Keeping ahead of the technology curve is becoming more important for equipment suppliers, as their customers are demanding the latest advancements to help fuel their business plans and satisfy the demand for content.
Wegener Corp. provides equipment such as its iPump media servers and Compel network control system for TV and audio broadcasting, primarily concentrated on satellite networks.
“I think technology advance is extremely important,” says Robert Placek, co-founder, CEO and chairman of Wegener. “This is the start of a major long-term trend in terms of technology for these marketplaces. Many of our existing network customers are looking to migrate to the newer technologies for bandwidth savings or going to high-definition programming.”
Placek spoke with Via Satellite Editor Jason Bates about Wegener’s business and the content distribution market.
VIA SATELLITE: What will drive your business in the next few years?

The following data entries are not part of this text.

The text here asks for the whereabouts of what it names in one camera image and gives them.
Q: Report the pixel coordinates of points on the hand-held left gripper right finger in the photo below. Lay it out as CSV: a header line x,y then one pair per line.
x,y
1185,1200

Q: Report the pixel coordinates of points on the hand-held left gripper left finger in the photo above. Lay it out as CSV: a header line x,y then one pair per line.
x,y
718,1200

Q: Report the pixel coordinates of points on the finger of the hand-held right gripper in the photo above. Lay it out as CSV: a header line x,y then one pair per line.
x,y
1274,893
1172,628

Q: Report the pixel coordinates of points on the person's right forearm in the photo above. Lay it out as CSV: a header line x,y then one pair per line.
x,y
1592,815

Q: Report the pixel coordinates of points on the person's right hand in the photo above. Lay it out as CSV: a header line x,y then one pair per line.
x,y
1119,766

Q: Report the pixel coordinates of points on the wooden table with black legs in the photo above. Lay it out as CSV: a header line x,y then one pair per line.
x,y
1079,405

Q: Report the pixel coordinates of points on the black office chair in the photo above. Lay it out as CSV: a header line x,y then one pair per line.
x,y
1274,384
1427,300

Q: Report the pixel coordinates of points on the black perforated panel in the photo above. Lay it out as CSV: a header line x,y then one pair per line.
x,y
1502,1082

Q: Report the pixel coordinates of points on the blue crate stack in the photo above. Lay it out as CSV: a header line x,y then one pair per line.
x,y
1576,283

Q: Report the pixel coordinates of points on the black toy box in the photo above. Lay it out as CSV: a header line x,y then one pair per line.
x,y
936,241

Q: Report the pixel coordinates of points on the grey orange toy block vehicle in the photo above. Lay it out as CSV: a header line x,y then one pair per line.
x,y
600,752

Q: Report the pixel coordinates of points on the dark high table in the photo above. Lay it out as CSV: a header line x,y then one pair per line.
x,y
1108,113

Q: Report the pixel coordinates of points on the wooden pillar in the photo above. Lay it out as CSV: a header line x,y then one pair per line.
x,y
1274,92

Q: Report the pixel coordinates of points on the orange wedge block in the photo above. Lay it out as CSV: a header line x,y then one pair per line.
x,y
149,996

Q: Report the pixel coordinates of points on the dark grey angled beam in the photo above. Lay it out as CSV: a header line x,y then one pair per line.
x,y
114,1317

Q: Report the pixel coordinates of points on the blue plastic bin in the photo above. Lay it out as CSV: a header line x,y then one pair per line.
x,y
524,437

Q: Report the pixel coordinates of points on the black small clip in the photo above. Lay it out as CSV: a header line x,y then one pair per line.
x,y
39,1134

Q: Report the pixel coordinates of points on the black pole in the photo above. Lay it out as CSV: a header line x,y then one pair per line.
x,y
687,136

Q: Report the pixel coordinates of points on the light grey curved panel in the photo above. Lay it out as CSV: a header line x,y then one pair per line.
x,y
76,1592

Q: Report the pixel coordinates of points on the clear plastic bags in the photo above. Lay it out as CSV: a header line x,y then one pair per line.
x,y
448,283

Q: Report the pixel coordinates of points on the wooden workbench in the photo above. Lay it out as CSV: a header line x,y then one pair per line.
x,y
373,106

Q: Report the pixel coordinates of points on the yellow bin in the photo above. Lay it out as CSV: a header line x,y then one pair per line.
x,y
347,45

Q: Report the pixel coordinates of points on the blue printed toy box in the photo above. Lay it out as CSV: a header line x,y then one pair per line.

Placek: Our real focus is on targeted media distribution, ad insertion, regionalization of content, multiple languages, environments and the complex, dynamic networks to accomplish these things. One of our strongest areas is the network control area. We are developing our own control system, Compel, that evolved from a basic control system to primarily handle commercial insertions on satellite networks to today’s version which is capable of operating in highly dynamic situation where there is commercial insertion or switching of venues involved.
In the past several years we have been developing our iPump digital media server managed by Compel. We have expanded into management of content across networks and are developing the iPump media service.
Our newer products use DVB-S2 modulation and MPEG-4 compression and is backwards compatible with all modulation schemes. It comes out of the box with full high-definition capability, which we think will be highly important for the future.
VIA SATELLITE: What new demands are you seeing from your customers?
Placek: The idea of store-and-forward and non-linear broadcasting also is an idea whose time has come in terms of bandwidth savings. One of our customers converted to a non-linear network for a file-based broadcasting model based on the iPump and saved more than 90 percent on bandwidth cost. They are still using MPEG-2 and DVB-S modulation and older compression technologies. That’s a product we’ve been working on for a number of years and are gaining traction rapidly now.